While individuals or teams try to keep certain pages of the wiki up to date, there is currently nobody who is responsible for monitoring/maintaining the contents as a whole.

Yes, this is a significant part of the issue. No one is “at the wheel” driving the docs side of things. Can you imagine the development of the ubuntu operating the way docs operates?

Their currently is no system for contents to go from a bug report/forum/list/irc/whatever into the necessary documentation.

Their is no one looking at the volumes of documentation an propagating and updating/revising that in a systematic way.

All of the places where parts of the docs are created do not have the tooling in place to streamline the documentation process.

Their is no system for ensuring the documentation is updated and relevant to the whole process.

Their is little understanding of the differing classes of documentation
needed to ensure the long-term health of the whole ecosystem.

  • Concept documents intended to explain the concepts in simple ways for those new to it
  • Tutorials that walk a user though implementing a new concept.
  • Tutorials and reference materials for taking a concept a little further
  • Tutorials and scripts for actually getting a more focused system up and in place
  • Reference materials

The root of the issue comes down to the fact that there is currently nobody who is responsible for monitoring/maintaining the contents as a whole.

Completely agree. I’m grasping for ways to reduce the complexity, and seems like @5g3-steven-7tv has suggested one, so I’ll throw this sketch out into the middle of the room. I’m not married to this, and I can see many of the same holes in it that you will. It’s an attempt to match the classes of documentation to the current activity in that class.

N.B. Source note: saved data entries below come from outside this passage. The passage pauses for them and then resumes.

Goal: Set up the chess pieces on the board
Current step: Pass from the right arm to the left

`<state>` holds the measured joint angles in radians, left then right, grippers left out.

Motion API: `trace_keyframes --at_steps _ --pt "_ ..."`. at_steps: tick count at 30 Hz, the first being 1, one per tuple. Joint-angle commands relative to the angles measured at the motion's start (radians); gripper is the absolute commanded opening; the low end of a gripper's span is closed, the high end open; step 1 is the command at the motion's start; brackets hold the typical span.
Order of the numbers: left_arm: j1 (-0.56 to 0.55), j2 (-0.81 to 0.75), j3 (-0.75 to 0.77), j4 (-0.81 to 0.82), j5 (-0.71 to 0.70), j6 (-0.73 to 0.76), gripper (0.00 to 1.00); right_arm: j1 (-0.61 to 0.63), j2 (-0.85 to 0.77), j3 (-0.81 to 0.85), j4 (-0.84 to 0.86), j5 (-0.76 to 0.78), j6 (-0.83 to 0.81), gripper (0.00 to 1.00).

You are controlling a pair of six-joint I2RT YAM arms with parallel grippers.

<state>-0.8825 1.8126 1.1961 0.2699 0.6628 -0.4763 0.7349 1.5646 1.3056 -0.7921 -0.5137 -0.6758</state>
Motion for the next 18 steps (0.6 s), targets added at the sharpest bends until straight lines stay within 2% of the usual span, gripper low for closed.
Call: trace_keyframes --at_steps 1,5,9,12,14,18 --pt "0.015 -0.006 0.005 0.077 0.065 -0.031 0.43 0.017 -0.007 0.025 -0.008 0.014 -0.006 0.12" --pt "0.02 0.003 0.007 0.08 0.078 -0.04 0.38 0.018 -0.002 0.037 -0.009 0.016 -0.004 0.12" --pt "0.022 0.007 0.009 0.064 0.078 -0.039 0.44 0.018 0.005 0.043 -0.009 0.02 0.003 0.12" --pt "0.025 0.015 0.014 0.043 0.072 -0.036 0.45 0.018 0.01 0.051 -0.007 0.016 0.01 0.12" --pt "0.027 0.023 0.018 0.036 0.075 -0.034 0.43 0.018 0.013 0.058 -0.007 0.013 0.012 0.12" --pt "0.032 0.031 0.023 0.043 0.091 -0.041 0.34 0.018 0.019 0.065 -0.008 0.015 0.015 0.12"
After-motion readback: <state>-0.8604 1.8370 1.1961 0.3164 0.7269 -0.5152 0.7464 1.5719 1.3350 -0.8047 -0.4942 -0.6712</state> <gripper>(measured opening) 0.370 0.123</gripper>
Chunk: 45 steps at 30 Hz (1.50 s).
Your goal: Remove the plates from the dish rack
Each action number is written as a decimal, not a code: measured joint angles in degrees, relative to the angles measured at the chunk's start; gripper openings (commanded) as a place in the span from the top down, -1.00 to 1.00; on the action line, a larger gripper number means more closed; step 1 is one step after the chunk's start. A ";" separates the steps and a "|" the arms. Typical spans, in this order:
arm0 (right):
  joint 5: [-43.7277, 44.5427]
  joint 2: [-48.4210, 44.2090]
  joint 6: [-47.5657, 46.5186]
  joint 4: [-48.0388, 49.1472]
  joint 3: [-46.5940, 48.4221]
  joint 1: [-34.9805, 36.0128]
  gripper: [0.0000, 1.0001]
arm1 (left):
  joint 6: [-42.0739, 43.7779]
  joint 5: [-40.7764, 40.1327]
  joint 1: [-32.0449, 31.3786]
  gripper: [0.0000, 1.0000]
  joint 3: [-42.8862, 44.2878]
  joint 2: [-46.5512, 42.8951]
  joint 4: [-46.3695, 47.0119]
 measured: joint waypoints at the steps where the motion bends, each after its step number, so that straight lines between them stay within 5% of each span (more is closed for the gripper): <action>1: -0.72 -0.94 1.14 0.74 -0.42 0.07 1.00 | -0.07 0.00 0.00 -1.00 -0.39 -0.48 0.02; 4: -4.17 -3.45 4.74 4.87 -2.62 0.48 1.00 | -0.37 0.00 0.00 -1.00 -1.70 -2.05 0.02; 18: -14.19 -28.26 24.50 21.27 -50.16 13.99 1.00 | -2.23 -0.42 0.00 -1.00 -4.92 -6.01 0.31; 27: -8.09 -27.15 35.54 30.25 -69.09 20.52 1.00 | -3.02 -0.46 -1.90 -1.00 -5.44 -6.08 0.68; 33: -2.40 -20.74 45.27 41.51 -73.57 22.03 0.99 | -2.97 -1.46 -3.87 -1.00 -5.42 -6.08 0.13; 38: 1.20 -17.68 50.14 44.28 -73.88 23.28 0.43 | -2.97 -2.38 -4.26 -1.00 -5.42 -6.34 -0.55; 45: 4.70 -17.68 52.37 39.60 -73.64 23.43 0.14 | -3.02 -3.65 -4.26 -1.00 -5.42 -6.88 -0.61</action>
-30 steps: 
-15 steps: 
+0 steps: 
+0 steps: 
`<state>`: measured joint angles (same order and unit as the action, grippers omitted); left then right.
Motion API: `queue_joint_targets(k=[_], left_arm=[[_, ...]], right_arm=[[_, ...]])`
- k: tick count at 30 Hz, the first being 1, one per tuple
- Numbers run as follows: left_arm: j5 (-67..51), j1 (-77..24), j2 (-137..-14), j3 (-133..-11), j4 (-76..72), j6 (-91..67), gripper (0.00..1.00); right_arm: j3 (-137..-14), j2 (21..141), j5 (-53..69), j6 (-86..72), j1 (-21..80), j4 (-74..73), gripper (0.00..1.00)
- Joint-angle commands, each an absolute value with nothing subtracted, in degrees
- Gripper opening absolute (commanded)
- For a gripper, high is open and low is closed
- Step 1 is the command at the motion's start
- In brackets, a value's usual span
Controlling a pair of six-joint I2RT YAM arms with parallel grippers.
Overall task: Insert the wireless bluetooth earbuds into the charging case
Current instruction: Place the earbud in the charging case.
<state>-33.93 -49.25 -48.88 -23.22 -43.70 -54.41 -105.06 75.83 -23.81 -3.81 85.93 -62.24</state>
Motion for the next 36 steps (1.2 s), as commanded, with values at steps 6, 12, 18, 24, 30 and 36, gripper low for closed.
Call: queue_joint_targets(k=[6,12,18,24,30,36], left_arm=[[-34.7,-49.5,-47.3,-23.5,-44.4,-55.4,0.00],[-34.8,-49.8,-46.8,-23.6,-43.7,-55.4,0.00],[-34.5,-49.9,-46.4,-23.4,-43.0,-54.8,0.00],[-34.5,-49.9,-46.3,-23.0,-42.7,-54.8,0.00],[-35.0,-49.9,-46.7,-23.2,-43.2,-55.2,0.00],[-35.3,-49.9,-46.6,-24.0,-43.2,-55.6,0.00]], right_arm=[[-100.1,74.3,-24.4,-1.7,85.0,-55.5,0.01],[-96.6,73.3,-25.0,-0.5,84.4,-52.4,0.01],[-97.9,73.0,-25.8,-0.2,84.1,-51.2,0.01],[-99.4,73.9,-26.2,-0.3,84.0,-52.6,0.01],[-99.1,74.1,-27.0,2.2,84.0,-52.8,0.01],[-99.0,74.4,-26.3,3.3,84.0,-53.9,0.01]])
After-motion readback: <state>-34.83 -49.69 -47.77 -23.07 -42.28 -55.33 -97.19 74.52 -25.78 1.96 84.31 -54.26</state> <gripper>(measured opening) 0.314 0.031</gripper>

  • Tutorials/Initial: I see a lot of monetized YouTube videos “How to install Ubuntu” and “How to install a scanner” in addition to the tutorials on tutorials.ubuntu.com. I wonder if we can offer guidance to some of those video-makers to fill gaps - that might be a bite-sized volunteer task.

  • How To/Checklist: I see a lot of these on 1) tutorials.ubuntu.com (sometimes mis-labeled “tutorials”) and 2) AskUbuntu, in addition to the fabulous 3) Desktop Guide and 4) Server Guide. I wonder if we can break down some of those silos.

  • Discussion/Explanation: This used to be where the wiki stood out. A lot of this moved to developer blog posts. I wonder if we can draw many of those posts to Discourse’s wiki/threaded format, where volunteers can tickle the thread owners for an update-and re-post on a schedule.

  • Reference: Much of what I see has moved to reference-specific platforms like readthedocs. If developers are happy with it there, then I don’t see a need to re-invent it.

My initial takeaway using this framework is that there is action in each class. Some of that action seems to be taking place outside of the Canonical or Ubuntu infrastructure. There seems to be some low-hanging opportunities within reach, and there are a few seemingly-intractable knots. It’s possible that wiki’s bitrot might be terribly embarrassing…but no worse than that.

I’m quite open to other ways of breaking the problem into more digestible pieces.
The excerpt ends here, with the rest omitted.